:: Task directions ::
In your reply, repeat the full listing exactly and leave each picture out.

-- Data extract follows --

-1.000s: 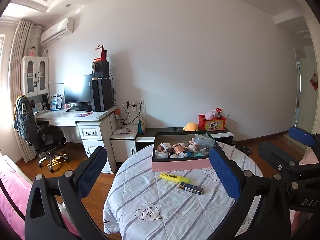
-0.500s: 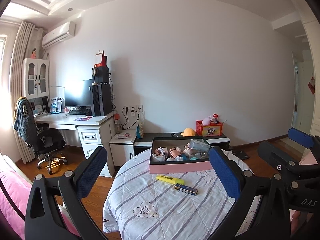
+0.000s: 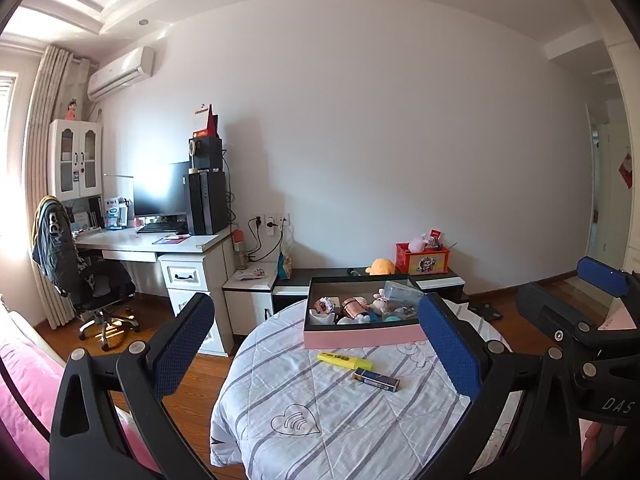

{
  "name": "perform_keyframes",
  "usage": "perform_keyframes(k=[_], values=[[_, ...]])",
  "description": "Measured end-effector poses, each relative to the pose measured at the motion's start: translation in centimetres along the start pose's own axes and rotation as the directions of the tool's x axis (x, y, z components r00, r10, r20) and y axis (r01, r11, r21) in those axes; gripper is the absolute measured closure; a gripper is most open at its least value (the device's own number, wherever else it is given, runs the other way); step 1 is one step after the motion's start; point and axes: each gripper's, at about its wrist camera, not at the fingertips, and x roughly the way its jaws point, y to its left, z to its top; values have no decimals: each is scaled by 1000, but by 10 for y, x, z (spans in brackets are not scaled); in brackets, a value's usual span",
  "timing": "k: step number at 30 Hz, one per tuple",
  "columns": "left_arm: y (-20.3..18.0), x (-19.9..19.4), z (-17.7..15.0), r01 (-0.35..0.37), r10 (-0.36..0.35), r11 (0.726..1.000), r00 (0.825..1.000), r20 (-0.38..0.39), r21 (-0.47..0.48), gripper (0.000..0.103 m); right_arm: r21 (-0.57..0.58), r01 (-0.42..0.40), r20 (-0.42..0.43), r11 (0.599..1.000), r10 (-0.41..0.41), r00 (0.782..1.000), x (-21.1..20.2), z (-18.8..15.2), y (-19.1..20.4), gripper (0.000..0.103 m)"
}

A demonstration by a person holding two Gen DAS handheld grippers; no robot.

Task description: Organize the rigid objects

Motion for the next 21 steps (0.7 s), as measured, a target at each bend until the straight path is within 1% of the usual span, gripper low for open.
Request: perform_keyframes(k=[15,21], values=[[2,2,-2,-5,5,1000,1000,-8,-6,0,-5,-5,-14,1000,5,1000,4,2,4,0],[1,12,-5,-15,15,1000,1000,-26,3,0,-10,-6,-39,1000,6,999,16,-3,5,0]])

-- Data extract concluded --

:: Task result ::
-1.000s: 
-0.500s: 
+0.000s: 

{
  "name": "perform_keyframes",
  "usage": "perform_keyframes(k=[_], values=[[_, ...]])",
  "description": "Measured end-effector poses, each relative to the pose measured at the motion's start: translation in centimetres along the start pose's own axes and rotation as the directions of the tool's x axis (x, y, z components r00, r10, r20) and y axis (r01, r11, r21) in those axes; gripper is the absolute measured closure; a gripper is most open at its least value (the device's own number, wherever else it is given, runs the other way); step 1 is one step after the motion's start; point and axes: each gripper's, at about its wrist camera, not at the fingertips, and x roughly the way its jaws point, y to its left, z to its top; values have no decimals: each is scaled by 1000, but by 10 for y, x, z (spans in brackets are not scaled); in brackets, a value's usual span",
  "timing": "k: step number at 30 Hz, one per tuple",
  "columns": "left_arm: y (-20.3..18.0), x (-19.9..19.4), z (-17.7..15.0), r01 (-0.35..0.37), r10 (-0.36..0.35), r11 (0.726..1.000), r00 (0.825..1.000), r20 (-0.38..0.39), r21 (-0.47..0.48), gripper (0.000..0.103 m); right_arm: r21 (-0.57..0.58), r01 (-0.42..0.40), r20 (-0.42..0.43), r11 (0.599..1.000), r10 (-0.41..0.41), r00 (0.782..1.000), x (-21.1..20.2), z (-18.8..15.2), y (-19.1..20.4), gripper (0.000..0.103 m)"
}

A demonstration by a person holding two Gen DAS handheld grippers; no robot.

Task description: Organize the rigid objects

Motion for the next 21 steps (0.7 s), as measured, a target at each bend until the straight path is within 1% of the usual span, gripper low for open.
Request: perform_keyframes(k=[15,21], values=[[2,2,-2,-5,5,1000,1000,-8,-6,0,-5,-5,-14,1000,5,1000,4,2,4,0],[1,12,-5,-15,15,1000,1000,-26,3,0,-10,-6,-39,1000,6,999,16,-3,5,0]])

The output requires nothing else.